Pablo Larraín : « Donner des éléments de réf lexion »
Le cinéaste chilien jette un regard critique sur les 25 dernières années qu’a connues son pays.
dans l’hebdo N° 1243 Acheter ce numéro
Dans le cadre décalé d’un grand hôtel parisien près de la place Vendôme, Pablo Larraín, de passage à Paris début février, enchaînait les entretiens. Interview express.
Le départ de Pinochet a été obtenu en employant une des armes du capitalisme : la publicité. Qu’en pensez-vous ?
Pablo Larraín : Pinochet s’est injecté son propre venin. C’est lui qui a imposé le capitalisme et ce qui va avec, comme la publicité. Ce paradoxe est intéressant, mais le film propose aussi une vision des vingt-cinq années qui ont suivi la fin de Pinochet. Le Chili est un pays où l’on abuse du capitalisme. Les services publics y sont peu développés et de mauvaise qualité. Le pays appartient à une dizaine de propriétaires, dont l’un d’eux est l’actuel président de la République, Sebastián Piñera. Aujourd’hui, la conscience collective des inégalités et de l’injustice sociale est en train de s’affermir, mais la démocratie qui s’est installée au Chili était un peu vérolée. Tous les gouvernements qui se sont succédé, quelle que soit leur couleur politique, ont renforcé le capitalisme. Ce qui signifie qu’ils ont continué à faire fructifier l’héritage économique de Pinochet.

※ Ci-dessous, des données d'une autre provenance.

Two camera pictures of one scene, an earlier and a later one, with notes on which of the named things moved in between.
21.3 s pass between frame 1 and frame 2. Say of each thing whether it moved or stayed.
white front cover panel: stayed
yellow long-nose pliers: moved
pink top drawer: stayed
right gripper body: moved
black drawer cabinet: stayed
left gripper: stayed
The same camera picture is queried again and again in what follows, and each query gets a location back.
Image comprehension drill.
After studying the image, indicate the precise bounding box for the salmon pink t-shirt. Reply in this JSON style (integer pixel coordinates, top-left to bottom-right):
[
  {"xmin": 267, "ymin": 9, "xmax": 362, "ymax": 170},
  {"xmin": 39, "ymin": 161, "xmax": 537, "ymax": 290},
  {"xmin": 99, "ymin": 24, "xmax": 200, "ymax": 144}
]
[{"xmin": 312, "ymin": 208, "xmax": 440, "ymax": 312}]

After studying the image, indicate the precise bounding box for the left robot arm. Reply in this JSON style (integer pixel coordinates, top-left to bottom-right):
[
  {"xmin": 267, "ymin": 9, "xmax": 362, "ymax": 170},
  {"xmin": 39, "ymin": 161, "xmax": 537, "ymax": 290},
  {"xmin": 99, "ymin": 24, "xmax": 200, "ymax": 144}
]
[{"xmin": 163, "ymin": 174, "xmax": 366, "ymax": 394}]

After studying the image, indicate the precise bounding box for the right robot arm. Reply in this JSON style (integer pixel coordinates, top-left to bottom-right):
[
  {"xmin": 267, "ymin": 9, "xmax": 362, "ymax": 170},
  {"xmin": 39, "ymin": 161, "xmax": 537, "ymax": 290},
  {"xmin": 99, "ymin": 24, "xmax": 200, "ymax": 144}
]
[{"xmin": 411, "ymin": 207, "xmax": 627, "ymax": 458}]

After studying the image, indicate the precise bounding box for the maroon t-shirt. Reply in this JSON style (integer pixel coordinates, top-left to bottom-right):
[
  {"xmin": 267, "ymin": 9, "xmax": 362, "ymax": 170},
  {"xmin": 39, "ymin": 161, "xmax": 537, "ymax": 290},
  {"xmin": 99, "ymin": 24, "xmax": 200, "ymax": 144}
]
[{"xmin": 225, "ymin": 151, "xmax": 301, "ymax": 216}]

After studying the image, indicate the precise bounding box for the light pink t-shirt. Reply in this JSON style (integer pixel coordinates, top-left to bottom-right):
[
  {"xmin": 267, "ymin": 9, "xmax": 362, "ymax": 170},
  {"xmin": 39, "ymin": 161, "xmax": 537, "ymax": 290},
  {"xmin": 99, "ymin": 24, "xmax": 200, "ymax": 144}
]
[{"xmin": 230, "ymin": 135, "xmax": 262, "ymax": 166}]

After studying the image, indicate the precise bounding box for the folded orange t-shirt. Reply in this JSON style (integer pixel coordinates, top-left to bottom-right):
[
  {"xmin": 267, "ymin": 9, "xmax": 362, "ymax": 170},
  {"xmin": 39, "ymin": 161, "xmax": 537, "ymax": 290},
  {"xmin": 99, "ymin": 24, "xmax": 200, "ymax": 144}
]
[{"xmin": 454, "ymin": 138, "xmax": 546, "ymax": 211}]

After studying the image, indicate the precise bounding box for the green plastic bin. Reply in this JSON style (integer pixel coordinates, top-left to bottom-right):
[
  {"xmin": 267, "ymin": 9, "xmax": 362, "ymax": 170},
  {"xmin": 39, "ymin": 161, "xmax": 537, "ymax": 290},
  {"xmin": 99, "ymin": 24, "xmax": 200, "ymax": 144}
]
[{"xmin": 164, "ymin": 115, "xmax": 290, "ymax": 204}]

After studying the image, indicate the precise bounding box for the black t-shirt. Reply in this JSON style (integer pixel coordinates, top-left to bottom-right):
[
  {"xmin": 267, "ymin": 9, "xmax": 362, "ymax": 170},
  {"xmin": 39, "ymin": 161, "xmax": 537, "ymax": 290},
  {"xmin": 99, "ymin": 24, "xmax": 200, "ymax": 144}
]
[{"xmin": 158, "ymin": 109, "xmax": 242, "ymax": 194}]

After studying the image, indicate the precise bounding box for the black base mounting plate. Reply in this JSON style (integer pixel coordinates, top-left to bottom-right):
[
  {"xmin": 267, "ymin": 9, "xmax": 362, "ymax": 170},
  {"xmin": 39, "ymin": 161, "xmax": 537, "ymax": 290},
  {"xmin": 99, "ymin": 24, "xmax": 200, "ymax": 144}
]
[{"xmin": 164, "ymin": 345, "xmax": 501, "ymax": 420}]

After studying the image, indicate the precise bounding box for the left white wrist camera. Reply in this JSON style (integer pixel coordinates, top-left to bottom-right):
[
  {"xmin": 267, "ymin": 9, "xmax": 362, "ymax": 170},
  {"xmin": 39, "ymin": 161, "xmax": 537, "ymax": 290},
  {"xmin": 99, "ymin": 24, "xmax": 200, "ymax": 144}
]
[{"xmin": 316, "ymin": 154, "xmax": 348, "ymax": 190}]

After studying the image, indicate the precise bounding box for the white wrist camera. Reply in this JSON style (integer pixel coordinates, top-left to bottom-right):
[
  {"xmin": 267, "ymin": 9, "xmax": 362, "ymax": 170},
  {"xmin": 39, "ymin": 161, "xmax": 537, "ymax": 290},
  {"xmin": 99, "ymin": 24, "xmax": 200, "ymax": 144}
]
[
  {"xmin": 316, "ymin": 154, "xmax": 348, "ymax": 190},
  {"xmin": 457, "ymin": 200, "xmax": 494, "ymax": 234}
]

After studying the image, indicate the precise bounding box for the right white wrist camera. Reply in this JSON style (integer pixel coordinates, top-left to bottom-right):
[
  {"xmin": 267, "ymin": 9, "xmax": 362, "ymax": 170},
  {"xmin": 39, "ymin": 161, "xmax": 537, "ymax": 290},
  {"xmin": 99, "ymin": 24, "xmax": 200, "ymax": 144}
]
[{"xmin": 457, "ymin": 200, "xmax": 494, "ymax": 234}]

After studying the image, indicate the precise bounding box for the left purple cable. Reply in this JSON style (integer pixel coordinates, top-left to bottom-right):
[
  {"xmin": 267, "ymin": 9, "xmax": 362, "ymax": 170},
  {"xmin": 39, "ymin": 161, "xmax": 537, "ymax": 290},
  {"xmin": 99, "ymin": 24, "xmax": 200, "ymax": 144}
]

Les clips de la campagne que l’on voit dans « No » sont les clips originaux…
Oui. Un tiers du film est constitué d’archives et tous les clips sont originaux. Nous avons aussi filmé dans le format de l’époque. Si nous avions utilisé la haute définition (HD) et le format habituel, il y aurait eu une rupture de ton. Il fallait assumer ce regard « politico-visuel ». Et nous devions réussir l’amalgame entre les séquences d’archives et celles que nous avons tournées. Au point que le documentaire se fonde dans la fiction et réciproquement, ces frontières devenant floues. Cette façon de filmer était aussi une façon de protester contre l’hégémonie de la HD. Aujourd’hui, toutes les images ont tendance à savoir la même texture, la même valeur.
« No » pose la question de la fin et des moyens. N’est-ce pas une question que rencontre aussi un cinéaste ?
C’est facile de se perdre et de céder aux pressions de l’argent et de la stupidité. Ce qui m’intéresse, c’est de faire un cinéma honnête, avec des perspectives idéologiques, qui crée un pont non pas forcément vers un très grand public, mais un certain nombre de spectateurs. Mon intention n’est pas de faire un cinéma de pamphlet ou de message, parce que cela signifie qu’on désire changer le spectateur. Mon but consiste seulement à donner des éléments de réflexion.